Wherever "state" appears in a line of the listing, that line should be returned.

──────── DATA BLOCK

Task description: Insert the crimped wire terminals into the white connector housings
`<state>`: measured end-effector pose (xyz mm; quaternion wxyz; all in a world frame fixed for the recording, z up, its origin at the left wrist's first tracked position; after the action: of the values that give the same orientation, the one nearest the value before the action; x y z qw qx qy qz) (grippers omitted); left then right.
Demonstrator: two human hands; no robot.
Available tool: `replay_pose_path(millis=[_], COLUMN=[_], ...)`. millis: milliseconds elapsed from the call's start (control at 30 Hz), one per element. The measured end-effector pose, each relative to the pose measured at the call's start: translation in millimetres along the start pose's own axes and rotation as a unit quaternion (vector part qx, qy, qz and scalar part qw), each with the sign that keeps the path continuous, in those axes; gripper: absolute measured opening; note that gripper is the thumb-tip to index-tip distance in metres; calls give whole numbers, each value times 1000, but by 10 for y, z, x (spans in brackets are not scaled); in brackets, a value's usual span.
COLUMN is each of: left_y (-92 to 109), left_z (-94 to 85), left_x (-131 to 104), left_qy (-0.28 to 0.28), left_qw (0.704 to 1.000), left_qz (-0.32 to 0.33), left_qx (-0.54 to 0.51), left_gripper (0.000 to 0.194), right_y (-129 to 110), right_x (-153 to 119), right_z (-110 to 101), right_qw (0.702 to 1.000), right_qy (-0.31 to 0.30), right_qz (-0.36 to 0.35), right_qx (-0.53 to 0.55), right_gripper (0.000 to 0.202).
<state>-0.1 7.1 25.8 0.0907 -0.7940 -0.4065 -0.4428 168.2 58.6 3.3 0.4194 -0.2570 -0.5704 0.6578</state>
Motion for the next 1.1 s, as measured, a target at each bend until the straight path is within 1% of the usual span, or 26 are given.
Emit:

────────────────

• [ANSWER BOX]:
`<state>`: measured end-effector pose (xyz mm; quaternion wxyz; all in a world frame fixed for the recording, z up, its origin at the left wrist's first tracked position; after the action: of the values that give the same orientation, the one nearest the value before the action; x y z qw qx qy qz) (grippers omitted); left then right.
<state>-0.1 7.1 25.8 0.0907 -0.7940 -0.4065 -0.4428 168.2 58.6 3.3 0.4194 -0.2570 -0.5704 0.6578</state>

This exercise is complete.